● Problem details: Give the lines again exactly as they appear, from the first line of the listing through the line containing "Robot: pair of", and omit every picture.

● Provided material:
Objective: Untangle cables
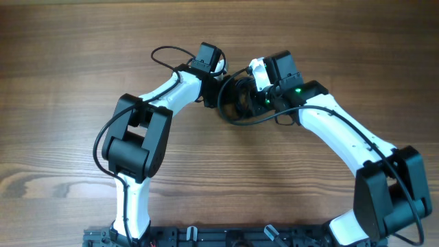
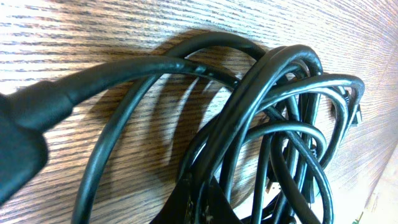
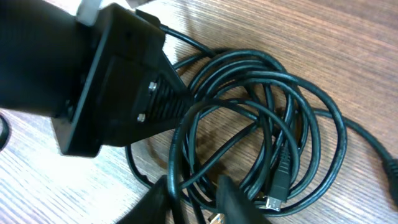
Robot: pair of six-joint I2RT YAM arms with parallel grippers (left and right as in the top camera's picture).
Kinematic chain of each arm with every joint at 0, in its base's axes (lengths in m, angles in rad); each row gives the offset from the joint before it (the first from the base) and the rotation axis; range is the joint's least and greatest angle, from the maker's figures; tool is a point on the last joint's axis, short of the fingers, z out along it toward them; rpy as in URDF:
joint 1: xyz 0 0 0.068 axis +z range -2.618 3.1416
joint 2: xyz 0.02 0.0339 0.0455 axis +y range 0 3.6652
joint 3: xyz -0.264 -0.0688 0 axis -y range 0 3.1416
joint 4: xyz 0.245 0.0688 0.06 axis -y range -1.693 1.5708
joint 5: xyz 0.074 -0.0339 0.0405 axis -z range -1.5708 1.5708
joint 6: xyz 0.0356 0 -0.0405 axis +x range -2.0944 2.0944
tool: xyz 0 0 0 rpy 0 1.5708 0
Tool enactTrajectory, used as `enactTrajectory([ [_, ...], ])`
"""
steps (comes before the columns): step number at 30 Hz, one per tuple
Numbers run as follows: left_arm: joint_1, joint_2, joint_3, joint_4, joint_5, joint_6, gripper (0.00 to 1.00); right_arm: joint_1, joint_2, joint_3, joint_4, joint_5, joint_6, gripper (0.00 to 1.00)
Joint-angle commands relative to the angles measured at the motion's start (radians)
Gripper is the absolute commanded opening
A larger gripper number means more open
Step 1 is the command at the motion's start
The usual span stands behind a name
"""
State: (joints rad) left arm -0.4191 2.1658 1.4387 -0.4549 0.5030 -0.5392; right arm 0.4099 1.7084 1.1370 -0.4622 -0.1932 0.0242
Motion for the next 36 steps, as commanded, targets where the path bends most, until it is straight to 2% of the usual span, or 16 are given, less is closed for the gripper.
enactTrajectory([
  [1, -0.003, 0.029, -0.018, -0.003, -0.017, -0.019, 0.04, 0.002, 0.03, 0.008, 0.009, 0.001, 0.011, 0.04],
  [4, -0.003, 0.029, -0.018, -0.004, -0.017, -0.032, 0.04, 0.002, -0.003, 0.03, -0.008, -0.073, 0.051, 0.04],
  [10, -0.003, 0.029, -0.018, -0.006, -0.017, -0.052, 0.04, -0.043, -0.188, 0.113, -0.034, -0.254, 0.146, 0.04],
  [16, -0.003, 0.029, -0.018, -0.008, -0.017, -0.052, 0.04, -0.152, -0.389, 0.125, -0.055, -0.358, 0.238, 0.04],
  [21, 0.009, 0.029, -0.018, -0.009, -0.017, -0.052, 0.04, -0.251, -0.487, 0.125, -0.063, -0.445, 0.368, 0.04],
  [24, 0.024, 0.029, -0.018, -0.013, -0.017, -0.052, 0.04, -0.296, -0.503, 0.125, -0.102, -0.404, 0.42, 0.04],
  [29, 0.048, 0.027, -0.017, -0.007, -0.009, -0.052, 0.04, -0.32, -0.482, 0.124, -0.286, -0.167, 0.473, 0.04],
  [33, 0.066, 0.003, -0.017, 0.029, 0.085, -0.04, 0.04, -0.32, -0.443, 0.124, -0.409, -0.023, 0.471, 0.04],
  [36, 0.071, -0.044, -0.017, 0.068, 0.158, -0.023, 0.04, -0.32, -0.411, 0.123, -0.43, -0.01, 0.444, 0.04],
])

● Solution for this exercise:
Objective: Untangle cables
Robot: pair of six-joint I2RT YAM arms with parallel grippers (left and right as in the top camera's picture).

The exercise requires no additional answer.